Italian-Argentinian art director and illustrator Nacho Valentini spends much of his professional life moving through the polished worlds of branding, motion graphics, illustration, and commercial visual identity. But on the streets of Pescara, where he lives along Italy’s Adriatic coast, another side of his practice has quietly emerged in recent years.

In his ongoing urban intervention project “Enelgumeni,” Valentini transforms ordinary electrical utility cabinets into cartoon-like characters drawn from sports, cinema, celebrity culture, mythology, neighborhood archetypes, and collective memory. Looking at the boxes, he realized many already resembled figures with oversized heads, tiny bodies, and exaggerated feet; rather than imposing imagery onto the city, he describes the process as “revealing what is already there.” More than 50 painted cabinets now appear throughout Pescara and nearby neighborhoods, turning overlooked infrastructure into playful interruptions in the rhythm of daily urban life.
The project sits somewhere between street art, character design, and public-space psychology. Valentini approaches the cabinets less as blank surfaces for self-expression than as dormant personalities waiting to be activated. The figures range from lifeguards and fishermen to Maradona, Serena Williams, Harry Potter, Frida Kahlo, the Pope, and neighborhood workers whose identities often echo the spaces around them. The work carries the warmth and accessibility of illustration culture rather than the territorial language of graffiti, yet it still participates in the essential street-art impulse of reclaiming ignored urban surfaces and giving them new meaning.

BSA: Which city do you transform the electrical boxes in?
Nacho Valentini: The project takes place in Italy, mainly in the area where I live, Pescara City, along the Adriatic coast. It’s an ongoing urban intervention that continues to expand as I discover new boxes.
BSA: Do you have permission from the municipality, the city authorities, or the electricity company to paint them?
NV: Most of the boxes are painted in agreement with e- Distribuzione, the Italian electricity distribution company and a local cultural association. For many others, I’ve asked for permission, while in some cases the intervention has been more spontaneous.

BSA: What sort of paint do you use to paint?
NV: I mainly use water-based spray can, specifically Montana Water-Based. I like them because I can mix the colors to create new tones, they are very versatile and high-quality and do not pollute the environment.
BSA: Why do you think painting the boxes is a good idea?
NV: Because these objects are already part of the urban landscape but are usually ignored, often dirty and visually neglected. At a certain point, I realized that many of these boxes already follow the basic principles of cartoon character design: big heads, small bodies, and oversized feet. That intuition became the starting point of the project. I’m not really adding something new, I’m revealing what is already there. It’s a way to transform something purely functional into something playful and unexpected.

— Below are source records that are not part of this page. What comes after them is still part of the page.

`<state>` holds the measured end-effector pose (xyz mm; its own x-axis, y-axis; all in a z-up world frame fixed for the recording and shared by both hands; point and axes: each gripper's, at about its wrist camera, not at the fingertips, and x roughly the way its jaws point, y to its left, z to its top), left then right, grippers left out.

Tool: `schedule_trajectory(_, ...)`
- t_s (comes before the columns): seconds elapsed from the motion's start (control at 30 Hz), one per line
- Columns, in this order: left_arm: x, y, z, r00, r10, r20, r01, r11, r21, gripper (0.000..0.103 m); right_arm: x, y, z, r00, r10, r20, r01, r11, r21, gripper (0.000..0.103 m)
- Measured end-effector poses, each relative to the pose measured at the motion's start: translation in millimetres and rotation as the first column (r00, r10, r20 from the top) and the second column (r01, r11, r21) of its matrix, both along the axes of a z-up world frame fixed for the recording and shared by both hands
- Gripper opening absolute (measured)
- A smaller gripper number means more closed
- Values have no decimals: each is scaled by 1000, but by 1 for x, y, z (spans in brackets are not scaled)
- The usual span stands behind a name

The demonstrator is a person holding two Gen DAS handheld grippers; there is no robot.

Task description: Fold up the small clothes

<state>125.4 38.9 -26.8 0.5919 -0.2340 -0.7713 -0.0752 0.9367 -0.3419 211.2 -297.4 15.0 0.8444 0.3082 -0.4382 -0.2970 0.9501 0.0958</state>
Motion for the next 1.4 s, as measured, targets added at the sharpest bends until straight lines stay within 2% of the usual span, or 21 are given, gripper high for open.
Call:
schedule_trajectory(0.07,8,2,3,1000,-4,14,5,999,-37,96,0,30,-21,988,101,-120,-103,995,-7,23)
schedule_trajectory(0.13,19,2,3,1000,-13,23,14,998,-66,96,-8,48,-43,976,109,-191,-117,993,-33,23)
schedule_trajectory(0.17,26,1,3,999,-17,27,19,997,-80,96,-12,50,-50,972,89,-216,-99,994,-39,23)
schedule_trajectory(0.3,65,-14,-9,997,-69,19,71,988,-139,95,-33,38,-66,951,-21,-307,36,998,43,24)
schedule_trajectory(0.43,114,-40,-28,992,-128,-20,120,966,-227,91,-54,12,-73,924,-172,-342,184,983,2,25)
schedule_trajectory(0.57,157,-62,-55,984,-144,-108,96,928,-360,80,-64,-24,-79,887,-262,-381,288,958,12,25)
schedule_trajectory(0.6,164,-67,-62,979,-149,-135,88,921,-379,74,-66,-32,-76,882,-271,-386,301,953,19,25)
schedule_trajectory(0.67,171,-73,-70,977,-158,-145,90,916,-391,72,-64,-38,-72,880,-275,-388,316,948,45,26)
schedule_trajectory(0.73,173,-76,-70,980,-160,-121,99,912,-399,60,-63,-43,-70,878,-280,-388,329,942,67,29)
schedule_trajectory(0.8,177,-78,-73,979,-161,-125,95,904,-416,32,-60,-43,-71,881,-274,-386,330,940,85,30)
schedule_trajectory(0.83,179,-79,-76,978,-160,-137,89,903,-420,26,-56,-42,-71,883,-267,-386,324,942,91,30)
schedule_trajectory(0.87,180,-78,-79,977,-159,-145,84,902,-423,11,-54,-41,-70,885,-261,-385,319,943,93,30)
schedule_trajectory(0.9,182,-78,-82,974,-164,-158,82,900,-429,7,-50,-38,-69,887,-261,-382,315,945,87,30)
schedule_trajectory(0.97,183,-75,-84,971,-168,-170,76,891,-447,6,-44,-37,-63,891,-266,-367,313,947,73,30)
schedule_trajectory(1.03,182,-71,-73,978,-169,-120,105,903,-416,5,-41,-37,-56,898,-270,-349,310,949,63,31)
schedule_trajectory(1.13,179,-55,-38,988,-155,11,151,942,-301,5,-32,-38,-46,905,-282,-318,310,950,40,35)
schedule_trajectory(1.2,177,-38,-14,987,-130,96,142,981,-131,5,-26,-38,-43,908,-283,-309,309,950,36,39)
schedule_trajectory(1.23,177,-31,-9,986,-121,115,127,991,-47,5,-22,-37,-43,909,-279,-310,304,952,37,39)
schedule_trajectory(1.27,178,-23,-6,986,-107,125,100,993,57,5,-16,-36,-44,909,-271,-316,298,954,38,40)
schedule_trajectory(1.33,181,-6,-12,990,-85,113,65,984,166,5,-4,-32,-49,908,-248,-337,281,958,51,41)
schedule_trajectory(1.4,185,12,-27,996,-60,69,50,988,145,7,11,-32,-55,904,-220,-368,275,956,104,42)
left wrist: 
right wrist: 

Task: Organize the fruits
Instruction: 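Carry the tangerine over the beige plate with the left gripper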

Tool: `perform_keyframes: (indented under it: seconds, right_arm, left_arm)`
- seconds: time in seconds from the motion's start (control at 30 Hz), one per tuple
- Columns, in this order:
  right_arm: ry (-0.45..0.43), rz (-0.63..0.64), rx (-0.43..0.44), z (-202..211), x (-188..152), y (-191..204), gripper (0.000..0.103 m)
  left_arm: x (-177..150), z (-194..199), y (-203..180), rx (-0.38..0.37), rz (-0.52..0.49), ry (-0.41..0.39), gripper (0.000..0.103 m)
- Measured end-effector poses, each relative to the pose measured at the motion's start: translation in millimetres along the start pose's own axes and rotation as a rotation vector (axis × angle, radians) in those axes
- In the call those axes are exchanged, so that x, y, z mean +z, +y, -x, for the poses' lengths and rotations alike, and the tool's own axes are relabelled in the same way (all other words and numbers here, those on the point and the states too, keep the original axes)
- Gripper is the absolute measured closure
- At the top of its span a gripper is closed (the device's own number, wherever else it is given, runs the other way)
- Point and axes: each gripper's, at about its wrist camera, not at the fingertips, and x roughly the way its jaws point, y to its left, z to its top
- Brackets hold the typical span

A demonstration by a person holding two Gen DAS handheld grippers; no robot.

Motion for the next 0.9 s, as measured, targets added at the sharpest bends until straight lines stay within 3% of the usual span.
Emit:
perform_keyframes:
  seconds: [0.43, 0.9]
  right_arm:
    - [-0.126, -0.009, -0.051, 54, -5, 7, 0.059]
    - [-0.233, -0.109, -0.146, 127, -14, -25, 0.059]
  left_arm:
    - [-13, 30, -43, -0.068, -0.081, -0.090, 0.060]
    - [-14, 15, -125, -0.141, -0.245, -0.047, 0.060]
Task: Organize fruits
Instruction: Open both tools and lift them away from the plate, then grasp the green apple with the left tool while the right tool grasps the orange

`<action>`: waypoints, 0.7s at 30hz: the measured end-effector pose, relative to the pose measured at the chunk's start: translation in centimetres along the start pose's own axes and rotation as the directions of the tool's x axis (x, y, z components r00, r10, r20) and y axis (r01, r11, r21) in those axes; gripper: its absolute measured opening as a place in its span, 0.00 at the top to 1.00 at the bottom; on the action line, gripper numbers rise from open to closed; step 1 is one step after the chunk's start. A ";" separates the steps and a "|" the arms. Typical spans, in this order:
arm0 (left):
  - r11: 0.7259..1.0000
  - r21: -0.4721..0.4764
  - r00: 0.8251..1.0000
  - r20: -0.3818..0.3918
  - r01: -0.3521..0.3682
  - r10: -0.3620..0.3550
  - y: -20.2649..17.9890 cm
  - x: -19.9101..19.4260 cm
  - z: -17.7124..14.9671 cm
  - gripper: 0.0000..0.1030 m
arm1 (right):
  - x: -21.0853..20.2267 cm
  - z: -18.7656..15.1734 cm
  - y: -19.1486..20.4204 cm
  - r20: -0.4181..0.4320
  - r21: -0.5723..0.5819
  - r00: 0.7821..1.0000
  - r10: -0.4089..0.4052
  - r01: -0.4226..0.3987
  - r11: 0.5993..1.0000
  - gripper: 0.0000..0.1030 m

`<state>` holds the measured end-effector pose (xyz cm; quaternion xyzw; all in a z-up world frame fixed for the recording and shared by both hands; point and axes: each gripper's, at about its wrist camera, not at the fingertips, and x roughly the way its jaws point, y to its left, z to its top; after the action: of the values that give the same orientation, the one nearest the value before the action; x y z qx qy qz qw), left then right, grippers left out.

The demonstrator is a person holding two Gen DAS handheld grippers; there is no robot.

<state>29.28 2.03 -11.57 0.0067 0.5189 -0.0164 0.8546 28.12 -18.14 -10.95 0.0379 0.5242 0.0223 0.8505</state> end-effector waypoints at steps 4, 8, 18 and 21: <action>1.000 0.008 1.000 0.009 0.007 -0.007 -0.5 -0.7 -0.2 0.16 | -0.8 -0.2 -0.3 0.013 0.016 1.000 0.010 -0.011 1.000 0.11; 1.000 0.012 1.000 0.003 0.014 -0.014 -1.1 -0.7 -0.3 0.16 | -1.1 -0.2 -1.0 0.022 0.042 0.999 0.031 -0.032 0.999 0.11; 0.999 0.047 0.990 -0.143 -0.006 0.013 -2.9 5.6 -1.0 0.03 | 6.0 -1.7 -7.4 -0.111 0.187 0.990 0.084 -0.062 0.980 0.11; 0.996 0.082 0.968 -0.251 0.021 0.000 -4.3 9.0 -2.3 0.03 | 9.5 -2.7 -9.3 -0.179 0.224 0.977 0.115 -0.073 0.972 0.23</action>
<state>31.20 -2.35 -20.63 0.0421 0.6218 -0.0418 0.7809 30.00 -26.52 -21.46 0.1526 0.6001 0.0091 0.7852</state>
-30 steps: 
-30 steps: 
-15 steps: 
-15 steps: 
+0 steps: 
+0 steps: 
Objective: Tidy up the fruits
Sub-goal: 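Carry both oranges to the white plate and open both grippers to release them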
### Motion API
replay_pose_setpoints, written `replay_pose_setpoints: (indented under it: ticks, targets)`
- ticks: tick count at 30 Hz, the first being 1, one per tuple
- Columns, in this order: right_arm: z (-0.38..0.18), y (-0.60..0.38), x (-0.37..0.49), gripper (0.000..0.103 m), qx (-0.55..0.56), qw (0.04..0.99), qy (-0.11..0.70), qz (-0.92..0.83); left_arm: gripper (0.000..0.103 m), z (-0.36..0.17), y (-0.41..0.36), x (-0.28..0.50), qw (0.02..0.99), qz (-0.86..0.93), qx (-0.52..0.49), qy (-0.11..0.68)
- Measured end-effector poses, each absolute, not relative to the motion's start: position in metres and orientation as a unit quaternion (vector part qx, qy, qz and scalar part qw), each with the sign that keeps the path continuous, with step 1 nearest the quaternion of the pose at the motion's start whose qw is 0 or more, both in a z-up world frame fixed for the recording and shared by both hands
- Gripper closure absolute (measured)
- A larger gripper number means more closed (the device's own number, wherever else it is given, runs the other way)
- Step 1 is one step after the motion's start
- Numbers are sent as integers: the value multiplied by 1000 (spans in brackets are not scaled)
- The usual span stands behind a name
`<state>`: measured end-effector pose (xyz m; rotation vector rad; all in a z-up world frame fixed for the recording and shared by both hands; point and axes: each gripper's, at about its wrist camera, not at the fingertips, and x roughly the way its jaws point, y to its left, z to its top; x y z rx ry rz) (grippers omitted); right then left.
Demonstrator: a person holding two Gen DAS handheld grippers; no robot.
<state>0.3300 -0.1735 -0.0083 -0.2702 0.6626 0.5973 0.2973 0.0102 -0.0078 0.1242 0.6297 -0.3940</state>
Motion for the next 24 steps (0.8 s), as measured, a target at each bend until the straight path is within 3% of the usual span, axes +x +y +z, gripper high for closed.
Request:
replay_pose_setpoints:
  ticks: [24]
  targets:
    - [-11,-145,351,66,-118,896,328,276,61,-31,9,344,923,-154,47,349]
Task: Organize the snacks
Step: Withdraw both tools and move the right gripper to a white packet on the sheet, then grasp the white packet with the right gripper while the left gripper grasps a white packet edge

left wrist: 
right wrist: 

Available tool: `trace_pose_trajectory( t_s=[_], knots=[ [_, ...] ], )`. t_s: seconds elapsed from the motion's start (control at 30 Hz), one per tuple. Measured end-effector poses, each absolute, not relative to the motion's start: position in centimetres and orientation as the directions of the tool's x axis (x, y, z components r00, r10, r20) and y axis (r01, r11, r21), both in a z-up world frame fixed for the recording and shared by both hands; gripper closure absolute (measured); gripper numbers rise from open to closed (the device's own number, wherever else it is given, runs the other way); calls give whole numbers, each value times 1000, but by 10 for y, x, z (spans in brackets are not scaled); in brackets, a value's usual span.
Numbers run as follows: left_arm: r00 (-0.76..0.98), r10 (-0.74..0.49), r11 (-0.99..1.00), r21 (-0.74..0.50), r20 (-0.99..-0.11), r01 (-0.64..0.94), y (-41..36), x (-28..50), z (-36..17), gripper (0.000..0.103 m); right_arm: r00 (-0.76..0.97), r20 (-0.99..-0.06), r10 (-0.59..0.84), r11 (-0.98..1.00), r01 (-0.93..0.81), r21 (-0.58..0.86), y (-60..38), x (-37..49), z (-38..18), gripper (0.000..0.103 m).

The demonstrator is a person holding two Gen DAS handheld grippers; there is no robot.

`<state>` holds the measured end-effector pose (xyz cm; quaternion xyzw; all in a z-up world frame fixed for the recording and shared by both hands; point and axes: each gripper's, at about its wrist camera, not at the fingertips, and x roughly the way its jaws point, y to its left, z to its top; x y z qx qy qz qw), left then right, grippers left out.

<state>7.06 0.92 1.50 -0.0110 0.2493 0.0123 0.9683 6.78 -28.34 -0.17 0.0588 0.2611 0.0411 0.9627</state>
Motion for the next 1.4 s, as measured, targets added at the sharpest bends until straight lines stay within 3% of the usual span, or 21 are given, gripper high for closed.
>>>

BSA: What sort of satisfaction do you get from painting the boxes?
NV: The most interesting part is seeing how perception changes. Once people notice the character, they can’t unsee it anymore. It creates a small moment of discovery in everyday life.
BSA: Does the public react positively to seeing the boxes transform into characters?
NV: Yes, very much. People often stop, take photos, smile, or share them. The most rewarding part is the direct feedback from people in the neighborhood. They often stop to say thank you for improving their area and their everyday routine.
BSA: How do you select the characters to transform the boxes?
NV The shape of the box always comes first. One of the initial rules I gave myself was to work with internationally recognizable, almost iconic and inspiring characters. This is important because in an urban context people often pass by quickly (on a bike or in a car) so the character needs to be immediately recognizable.